* Data in this exercise
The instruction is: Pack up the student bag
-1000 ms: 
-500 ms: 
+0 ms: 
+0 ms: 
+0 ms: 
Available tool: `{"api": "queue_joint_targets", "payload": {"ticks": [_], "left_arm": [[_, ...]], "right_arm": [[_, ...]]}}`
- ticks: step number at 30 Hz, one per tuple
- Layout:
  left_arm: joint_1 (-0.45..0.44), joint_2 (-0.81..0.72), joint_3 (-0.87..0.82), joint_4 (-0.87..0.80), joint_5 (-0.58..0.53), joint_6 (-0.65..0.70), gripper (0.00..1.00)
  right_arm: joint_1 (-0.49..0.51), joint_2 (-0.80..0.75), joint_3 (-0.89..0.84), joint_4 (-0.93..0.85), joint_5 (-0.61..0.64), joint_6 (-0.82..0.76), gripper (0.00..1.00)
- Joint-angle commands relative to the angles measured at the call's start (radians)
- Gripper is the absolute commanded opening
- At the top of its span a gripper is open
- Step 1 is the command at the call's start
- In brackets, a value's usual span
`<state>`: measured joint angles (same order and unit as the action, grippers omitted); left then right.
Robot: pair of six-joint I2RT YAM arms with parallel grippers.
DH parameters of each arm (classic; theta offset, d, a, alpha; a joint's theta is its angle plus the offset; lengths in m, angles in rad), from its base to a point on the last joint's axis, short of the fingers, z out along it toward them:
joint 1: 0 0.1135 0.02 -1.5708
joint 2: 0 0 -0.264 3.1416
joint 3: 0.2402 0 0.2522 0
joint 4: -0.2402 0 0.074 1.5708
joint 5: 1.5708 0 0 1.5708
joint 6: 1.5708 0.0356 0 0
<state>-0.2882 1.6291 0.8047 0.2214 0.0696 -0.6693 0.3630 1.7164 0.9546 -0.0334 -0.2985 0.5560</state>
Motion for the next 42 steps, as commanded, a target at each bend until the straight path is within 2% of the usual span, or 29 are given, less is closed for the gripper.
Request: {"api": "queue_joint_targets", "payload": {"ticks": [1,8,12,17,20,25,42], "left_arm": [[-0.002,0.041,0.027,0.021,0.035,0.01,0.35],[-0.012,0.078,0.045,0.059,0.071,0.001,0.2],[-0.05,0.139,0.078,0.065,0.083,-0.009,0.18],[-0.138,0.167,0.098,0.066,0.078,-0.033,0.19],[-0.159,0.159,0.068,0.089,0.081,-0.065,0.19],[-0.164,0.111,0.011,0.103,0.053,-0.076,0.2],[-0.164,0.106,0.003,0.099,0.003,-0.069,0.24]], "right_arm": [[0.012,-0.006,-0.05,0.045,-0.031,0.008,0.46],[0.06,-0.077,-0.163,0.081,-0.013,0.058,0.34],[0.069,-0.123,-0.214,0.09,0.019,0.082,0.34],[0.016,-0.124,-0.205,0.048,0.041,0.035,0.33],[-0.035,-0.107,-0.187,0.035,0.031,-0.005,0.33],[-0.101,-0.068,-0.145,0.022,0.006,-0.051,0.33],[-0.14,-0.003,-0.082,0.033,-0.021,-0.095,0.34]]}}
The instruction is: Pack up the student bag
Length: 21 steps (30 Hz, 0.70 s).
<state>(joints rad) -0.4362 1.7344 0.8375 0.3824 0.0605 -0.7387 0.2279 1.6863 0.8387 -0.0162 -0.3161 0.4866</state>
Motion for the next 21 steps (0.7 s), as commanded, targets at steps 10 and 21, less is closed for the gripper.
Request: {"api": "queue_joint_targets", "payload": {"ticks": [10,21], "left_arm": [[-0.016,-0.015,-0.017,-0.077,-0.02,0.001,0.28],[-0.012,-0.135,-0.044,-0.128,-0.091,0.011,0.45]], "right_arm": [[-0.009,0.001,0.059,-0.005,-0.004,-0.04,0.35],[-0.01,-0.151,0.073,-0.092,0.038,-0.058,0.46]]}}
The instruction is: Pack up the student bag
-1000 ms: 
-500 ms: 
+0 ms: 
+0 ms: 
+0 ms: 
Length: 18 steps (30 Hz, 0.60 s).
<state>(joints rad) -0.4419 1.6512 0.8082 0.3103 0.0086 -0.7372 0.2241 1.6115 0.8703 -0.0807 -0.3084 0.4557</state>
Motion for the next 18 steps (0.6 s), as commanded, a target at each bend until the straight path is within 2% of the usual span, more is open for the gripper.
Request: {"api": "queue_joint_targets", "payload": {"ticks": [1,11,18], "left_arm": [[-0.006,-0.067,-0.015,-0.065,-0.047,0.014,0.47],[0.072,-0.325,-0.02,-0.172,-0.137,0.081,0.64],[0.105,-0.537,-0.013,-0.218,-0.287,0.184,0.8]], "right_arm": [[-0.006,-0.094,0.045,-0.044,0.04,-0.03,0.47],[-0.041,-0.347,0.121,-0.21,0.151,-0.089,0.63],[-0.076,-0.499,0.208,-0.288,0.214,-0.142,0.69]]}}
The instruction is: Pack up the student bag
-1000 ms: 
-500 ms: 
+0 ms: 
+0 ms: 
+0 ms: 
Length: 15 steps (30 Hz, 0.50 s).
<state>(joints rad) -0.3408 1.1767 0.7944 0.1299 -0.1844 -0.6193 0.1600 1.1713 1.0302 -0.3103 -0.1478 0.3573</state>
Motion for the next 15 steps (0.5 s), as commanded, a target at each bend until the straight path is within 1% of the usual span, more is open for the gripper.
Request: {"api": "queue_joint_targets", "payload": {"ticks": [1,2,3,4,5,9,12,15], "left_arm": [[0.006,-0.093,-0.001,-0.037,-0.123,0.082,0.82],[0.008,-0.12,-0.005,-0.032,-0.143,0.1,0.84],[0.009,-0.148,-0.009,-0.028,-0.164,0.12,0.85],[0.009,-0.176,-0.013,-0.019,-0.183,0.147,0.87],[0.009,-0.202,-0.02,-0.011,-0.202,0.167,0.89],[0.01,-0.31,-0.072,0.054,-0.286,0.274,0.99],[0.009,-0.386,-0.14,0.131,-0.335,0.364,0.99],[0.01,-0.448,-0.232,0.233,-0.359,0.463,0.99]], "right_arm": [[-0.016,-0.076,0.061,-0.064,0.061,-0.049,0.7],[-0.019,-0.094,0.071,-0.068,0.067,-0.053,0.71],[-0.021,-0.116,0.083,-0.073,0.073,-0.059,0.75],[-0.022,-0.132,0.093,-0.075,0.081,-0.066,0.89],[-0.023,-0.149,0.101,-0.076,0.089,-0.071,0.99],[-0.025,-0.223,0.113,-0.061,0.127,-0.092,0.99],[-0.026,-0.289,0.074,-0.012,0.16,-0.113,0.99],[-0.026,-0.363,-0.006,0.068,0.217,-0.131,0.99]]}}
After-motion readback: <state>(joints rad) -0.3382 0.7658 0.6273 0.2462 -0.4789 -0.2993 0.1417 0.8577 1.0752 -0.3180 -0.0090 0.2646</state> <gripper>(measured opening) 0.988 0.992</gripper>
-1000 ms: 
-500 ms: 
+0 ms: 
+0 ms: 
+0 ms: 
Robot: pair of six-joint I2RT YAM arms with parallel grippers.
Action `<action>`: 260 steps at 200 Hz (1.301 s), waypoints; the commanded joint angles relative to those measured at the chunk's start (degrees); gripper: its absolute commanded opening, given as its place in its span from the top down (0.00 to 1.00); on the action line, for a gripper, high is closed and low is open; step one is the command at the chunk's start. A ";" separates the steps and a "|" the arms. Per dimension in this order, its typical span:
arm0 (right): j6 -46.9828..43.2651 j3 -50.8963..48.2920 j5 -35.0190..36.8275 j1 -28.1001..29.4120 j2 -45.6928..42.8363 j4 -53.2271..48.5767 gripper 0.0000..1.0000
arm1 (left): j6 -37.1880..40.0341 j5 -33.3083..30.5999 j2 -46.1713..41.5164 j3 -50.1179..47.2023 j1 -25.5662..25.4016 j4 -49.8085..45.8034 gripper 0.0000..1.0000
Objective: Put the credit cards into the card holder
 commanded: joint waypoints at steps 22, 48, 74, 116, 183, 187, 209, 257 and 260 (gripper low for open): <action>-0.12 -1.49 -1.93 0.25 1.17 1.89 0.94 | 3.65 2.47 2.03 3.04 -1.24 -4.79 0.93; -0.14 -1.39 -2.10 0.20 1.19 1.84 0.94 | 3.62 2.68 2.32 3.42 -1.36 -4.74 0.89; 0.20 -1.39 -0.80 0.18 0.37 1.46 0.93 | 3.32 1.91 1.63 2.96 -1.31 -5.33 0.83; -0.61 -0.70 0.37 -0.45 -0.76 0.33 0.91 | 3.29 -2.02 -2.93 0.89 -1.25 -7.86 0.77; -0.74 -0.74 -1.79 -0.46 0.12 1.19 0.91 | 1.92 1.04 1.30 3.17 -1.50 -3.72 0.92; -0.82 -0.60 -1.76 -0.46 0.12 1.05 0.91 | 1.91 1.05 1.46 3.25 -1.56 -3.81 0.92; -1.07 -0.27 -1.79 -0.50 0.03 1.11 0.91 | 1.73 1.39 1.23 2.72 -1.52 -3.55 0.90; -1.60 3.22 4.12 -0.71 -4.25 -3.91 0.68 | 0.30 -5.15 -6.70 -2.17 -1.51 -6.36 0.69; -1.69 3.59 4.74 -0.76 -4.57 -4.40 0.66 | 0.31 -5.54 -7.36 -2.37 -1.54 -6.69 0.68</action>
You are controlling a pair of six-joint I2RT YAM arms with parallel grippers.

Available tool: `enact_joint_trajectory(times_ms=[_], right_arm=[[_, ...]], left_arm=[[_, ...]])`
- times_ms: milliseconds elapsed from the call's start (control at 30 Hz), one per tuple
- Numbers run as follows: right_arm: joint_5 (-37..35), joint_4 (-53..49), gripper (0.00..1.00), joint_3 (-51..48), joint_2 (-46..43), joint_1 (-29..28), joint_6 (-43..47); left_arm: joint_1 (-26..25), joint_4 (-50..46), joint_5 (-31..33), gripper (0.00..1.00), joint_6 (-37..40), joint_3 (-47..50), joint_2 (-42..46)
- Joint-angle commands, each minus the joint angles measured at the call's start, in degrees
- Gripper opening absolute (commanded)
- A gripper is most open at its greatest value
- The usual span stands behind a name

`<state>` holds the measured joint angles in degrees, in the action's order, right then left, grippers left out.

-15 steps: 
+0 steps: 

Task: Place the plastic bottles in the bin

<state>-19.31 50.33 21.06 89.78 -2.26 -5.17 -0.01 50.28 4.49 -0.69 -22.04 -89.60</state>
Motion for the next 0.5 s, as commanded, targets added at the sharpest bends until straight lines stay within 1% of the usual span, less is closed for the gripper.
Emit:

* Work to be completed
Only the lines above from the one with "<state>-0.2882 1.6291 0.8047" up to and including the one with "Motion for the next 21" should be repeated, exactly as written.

* Finished exercise
<state>-0.2882 1.6291 0.8047 0.2214 0.0696 -0.6693 0.3630 1.7164 0.9546 -0.0334 -0.2985 0.5560</state>
Motion for the next 42 steps, as commanded, a target at each bend until the straight path is within 2% of the usual span, or 29 are given, less is closed for the gripper.
Request: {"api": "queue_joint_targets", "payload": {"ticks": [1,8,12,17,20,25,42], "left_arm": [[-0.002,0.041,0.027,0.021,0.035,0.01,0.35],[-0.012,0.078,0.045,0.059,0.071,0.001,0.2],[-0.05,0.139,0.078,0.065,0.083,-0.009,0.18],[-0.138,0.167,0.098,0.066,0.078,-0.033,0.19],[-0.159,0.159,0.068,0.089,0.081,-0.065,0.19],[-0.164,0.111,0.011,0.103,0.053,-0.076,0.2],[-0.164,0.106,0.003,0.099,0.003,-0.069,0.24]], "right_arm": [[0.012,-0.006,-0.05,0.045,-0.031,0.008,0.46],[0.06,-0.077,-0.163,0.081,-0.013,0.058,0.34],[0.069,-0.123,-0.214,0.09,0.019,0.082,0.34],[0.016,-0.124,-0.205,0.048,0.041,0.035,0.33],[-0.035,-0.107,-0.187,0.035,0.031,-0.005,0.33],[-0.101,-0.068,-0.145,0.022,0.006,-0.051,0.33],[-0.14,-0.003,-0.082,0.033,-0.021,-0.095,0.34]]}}
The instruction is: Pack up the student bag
Length: 21 steps (30 Hz, 0.70 s).
<state>(joints rad) -0.4362 1.7344 0.8375 0.3824 0.0605 -0.7387 0.2279 1.6863 0.8387 -0.0162 -0.3161 0.4866</state>
Motion for the next 21 steps (0.7 s), as commanded, targets at steps 10 and 21, less is closed for the gripper.

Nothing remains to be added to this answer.